The structural basis of a high affinity ATP binding ε subunit from a bacterial ATP synthase

Abstract

The ε subunit from bacterial ATP synthases functions as an ATP sensor, preventing ATPase activity when the ATP concentration in bacterial cells crosses a certain threshold. The R103A/R115A double mutant of the ε subunit from thermophilic Bacillus PS3 has been shown to bind ATP two orders of magnitude stronger than the wild type protein. We use molecular dynamics simulations and free energy calculations to derive the structural basis of the high affinity ATP binding to the R103A/R115A double mutant. Our results suggest that the double mutant is stabilized by an enhanced hydrogen-bond network and fewer repulsive contacts in the ligand binding site. The inferred structural basis of the high affinity mutant may help to design novel nucleotide sensors based on the ε subunit from bacterial ATP synthases.

Fig 1. Input structures for the simulations.

In a) the whole protein-ATP complex is shown. In b-d) the initial binding site structures for the freely distributed Mg²⁺ case, the MgATP:Oα/Oβ and MgATP:Oβ/Oγ coordination are shown, respectively. Water molecules coordinating the Mg²⁺ ion and residues coordinating ATP are shown in licorice, while the Mg²⁺ ion is shown in VdW spheres.

Fig 2. Distance distribution of the Mg²⁺ ion and free energy results.

Distance distribution when the Mg²⁺ ion a) is bound in a second sphere coordination to ATP, b) is bound in a first sphere coordination to ATP:Oα/Oβ and c) is bound in a first sphere coordination to ATP:Oβ/Oγ; ATP is bound to the protein in all cases.
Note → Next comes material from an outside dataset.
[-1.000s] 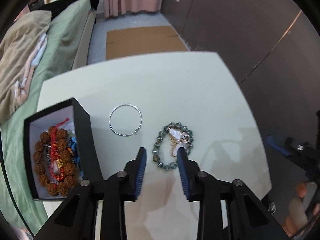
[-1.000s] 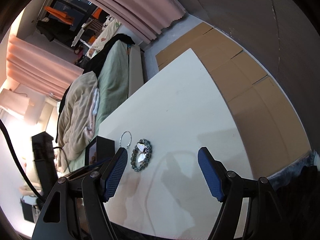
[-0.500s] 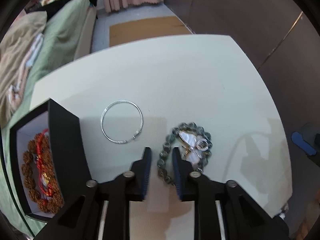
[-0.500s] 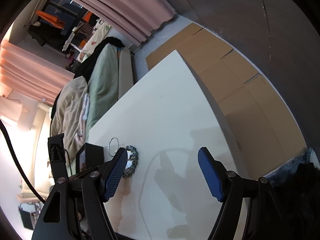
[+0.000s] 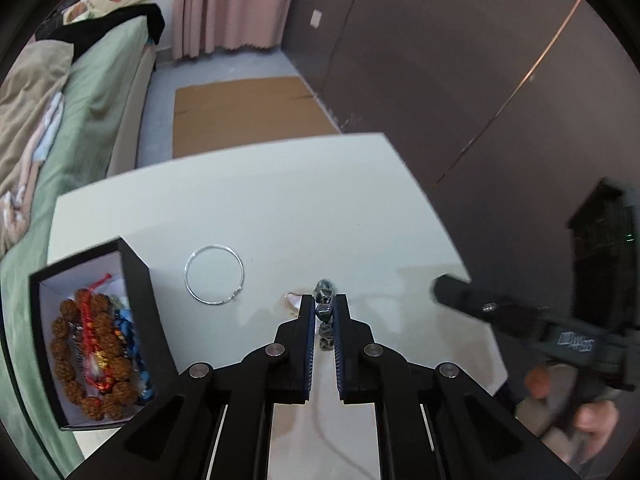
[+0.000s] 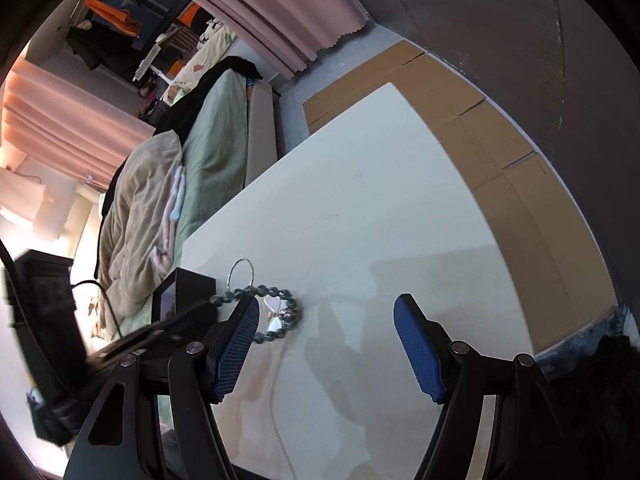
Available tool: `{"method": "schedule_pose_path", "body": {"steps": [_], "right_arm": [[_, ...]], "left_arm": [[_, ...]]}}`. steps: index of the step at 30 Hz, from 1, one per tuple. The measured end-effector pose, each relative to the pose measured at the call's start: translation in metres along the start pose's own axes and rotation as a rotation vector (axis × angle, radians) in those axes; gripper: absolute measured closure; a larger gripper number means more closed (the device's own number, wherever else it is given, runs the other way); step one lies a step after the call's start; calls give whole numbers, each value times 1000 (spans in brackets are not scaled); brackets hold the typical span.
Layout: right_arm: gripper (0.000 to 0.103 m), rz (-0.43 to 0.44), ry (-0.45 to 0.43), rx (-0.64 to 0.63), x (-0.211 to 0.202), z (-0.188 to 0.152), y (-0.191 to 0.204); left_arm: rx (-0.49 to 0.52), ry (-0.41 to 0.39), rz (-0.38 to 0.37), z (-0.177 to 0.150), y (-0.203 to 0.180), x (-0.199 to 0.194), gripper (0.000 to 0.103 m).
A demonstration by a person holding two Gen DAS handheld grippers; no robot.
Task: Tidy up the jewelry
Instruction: 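Carry the beaded bracelet into the box with the left gripper while the right gripper grasps the small dark ring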
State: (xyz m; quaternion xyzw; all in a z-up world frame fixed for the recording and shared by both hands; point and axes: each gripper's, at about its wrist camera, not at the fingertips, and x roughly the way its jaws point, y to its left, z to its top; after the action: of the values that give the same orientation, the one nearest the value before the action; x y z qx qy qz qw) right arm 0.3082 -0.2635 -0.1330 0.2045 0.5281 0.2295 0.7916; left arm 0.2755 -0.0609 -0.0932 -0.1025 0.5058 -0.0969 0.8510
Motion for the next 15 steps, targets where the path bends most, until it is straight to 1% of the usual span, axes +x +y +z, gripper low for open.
{"method": "schedule_pose_path", "body": {"steps": [2,4,7,11,14,15], "right_arm": [[35,-3,11,-10,4,-1,5],[42,-4,22,-21,9,-2,11],[48,-11,39,-40,16,-3,19],[52,-25,59,-67,26,-6,29],[60,-43,86,-93,35,-9,37],[65,-50,96,-102,39,-10,40]], "left_arm": [[5,-23,6,1,3,-9,95],[-6,-42,7,1,10,-20,95],[-24,-60,0,0,21,-30,95],[-43,-85,5,0,39,-42,95],[-67,-97,5,-3,53,-50,95],[-75,-103,5,-4,58,-53,95]]}}
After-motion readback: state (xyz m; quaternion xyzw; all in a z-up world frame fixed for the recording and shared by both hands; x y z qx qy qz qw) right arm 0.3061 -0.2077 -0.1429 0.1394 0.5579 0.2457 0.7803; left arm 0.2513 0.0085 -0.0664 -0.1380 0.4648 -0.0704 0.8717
In a)–c) the black, red, green, blue and orange lines represent the minimal distance distributions of a Mg²⁺ ion towards ATP:O2’, ATP:O3’, ATP:Oα, ATP:Oβ and ATP:Oγ, respectively. The before mentioned data were extracted from conventional MD simulations. In d) the free energy calculations (Thermodynamic Integration) for the binding of Mg²⁺ towards ATP in second sphere coordination, when bound to ATP:Oα/Oβ or ATP:Oβ/Oγ are shown, respectively. It should be noted that in Fig b) the blue and the green lines are overlapping.
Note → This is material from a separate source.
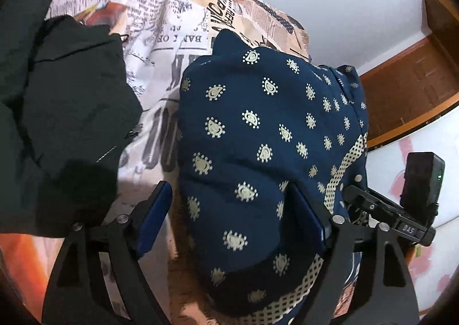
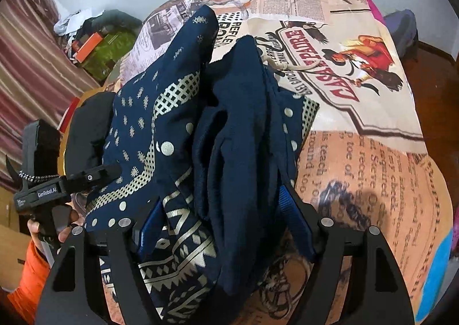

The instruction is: Fold large clothes

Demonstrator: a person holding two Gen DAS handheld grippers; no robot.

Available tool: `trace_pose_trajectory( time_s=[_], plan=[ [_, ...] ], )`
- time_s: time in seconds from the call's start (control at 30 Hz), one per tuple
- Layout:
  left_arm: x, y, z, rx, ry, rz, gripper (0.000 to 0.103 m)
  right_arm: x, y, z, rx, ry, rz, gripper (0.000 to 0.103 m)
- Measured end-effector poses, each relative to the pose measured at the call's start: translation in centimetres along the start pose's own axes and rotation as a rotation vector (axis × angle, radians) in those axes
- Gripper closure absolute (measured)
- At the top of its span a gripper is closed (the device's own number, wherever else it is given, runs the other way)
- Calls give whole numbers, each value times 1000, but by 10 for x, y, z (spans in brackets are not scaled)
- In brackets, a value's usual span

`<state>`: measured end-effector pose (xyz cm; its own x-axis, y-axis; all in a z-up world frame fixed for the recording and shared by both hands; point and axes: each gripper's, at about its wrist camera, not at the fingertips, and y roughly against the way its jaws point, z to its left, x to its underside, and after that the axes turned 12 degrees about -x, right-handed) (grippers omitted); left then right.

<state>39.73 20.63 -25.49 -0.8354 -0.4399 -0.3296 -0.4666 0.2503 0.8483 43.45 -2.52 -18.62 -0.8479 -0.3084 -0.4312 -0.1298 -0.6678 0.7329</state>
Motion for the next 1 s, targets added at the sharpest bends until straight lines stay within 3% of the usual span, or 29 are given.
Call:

Fig 3. Distance distribution of protein-ATP interactions.

Distance distribution of protein-ATP interactions of the Mg²⁺ bound to ATP:Oα/Oβ. Dotted lines represent distances found in the crystal structure of the wild type protein. The histogram in the top left represents nucleoside–protein interaction (black: ATP:N6 –D89:O, red: ATP:O2’–E:83:Oεx, green: ATP:O3’–E83:Oεx, blue: D89:N—ATP:N1, violet: R92:NHx—ATPO4’, cyan: R92:NHx—ATP:N3/7/9 and orange: R126:NHx—ATP:O5’). The three other diagrams represent protein—ATP:Oα/β/γ interactions (black: R92:Nε, red: R92:NHx, green: R99:Nε, blue: R99:NHx, brown: R122:Nε, cyan: R122:NHx, magenta: R126:Nε and orange: R126:NHx), respectively. The corresponding figures for the Mg²⁺ freely distributed state and Mg²⁺ coordinated to ATP:Oβ/Oγ are shown in S2 and S4 Figs in the Supporting Information, respectively. The corresponding data for the single runs is shown in S5 (Mg²⁺ not bound in first sphere), S6 (Mg²⁺ bound to ATP:Oα/Oβ) and S7 Figs (Mg²⁺ bound to ATP:Oβ/Oγ), respectively.

Fig 4. Comparison of wild type and mutant ATP binding site.
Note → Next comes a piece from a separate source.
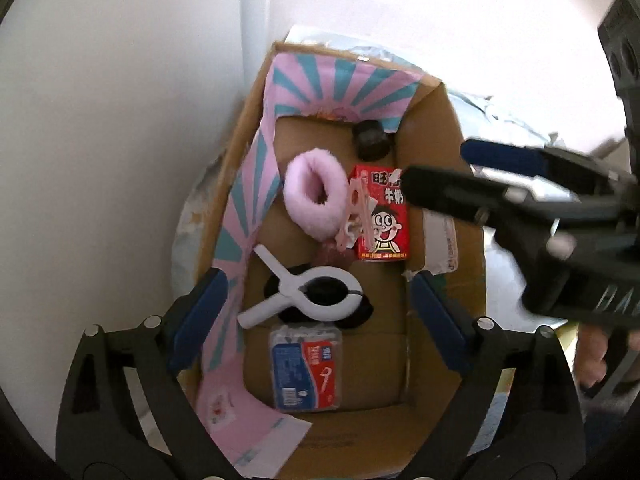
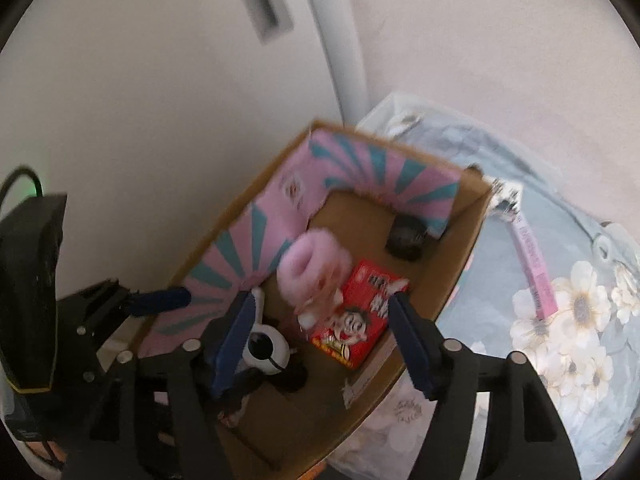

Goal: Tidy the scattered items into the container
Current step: 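Carry white clip and pink clothespin into the cardboard box and open both tools, then move both tools back to the tray toward the hair tie and pink tube box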

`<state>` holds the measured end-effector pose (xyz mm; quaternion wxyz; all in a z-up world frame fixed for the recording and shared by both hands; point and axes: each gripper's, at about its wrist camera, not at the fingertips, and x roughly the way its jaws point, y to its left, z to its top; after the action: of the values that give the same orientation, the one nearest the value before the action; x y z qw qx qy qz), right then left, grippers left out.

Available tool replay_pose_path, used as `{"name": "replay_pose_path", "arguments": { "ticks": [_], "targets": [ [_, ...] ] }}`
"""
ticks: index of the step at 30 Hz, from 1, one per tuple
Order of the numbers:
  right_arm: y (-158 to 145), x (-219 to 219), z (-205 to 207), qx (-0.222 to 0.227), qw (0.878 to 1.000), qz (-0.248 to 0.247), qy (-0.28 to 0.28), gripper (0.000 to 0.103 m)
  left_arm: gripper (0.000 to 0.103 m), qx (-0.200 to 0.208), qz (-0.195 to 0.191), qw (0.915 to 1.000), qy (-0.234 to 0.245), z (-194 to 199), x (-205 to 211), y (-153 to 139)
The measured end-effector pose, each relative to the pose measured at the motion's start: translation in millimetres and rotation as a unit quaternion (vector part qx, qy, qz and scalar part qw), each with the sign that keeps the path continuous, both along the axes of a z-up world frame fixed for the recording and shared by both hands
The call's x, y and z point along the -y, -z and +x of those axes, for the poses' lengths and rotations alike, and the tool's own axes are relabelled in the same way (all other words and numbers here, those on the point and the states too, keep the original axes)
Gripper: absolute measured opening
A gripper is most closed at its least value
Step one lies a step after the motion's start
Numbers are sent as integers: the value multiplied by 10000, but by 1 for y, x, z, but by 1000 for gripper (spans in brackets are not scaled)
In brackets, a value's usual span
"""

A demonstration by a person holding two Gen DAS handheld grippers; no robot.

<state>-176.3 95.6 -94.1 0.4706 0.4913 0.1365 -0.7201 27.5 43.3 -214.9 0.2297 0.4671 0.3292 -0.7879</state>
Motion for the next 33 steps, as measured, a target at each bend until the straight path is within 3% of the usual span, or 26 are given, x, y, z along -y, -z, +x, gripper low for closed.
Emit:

ATP binding site of a representative snapshot of a) the wild type ε subunit [30] and b) the R103A/R115A double mutant derived by MD simulations. A structural comparison of the crystal structure and the R103A/R115A mutant is shown in the supporting information (S8 Fig). Figures containing molecular information have been produced using VMD [58].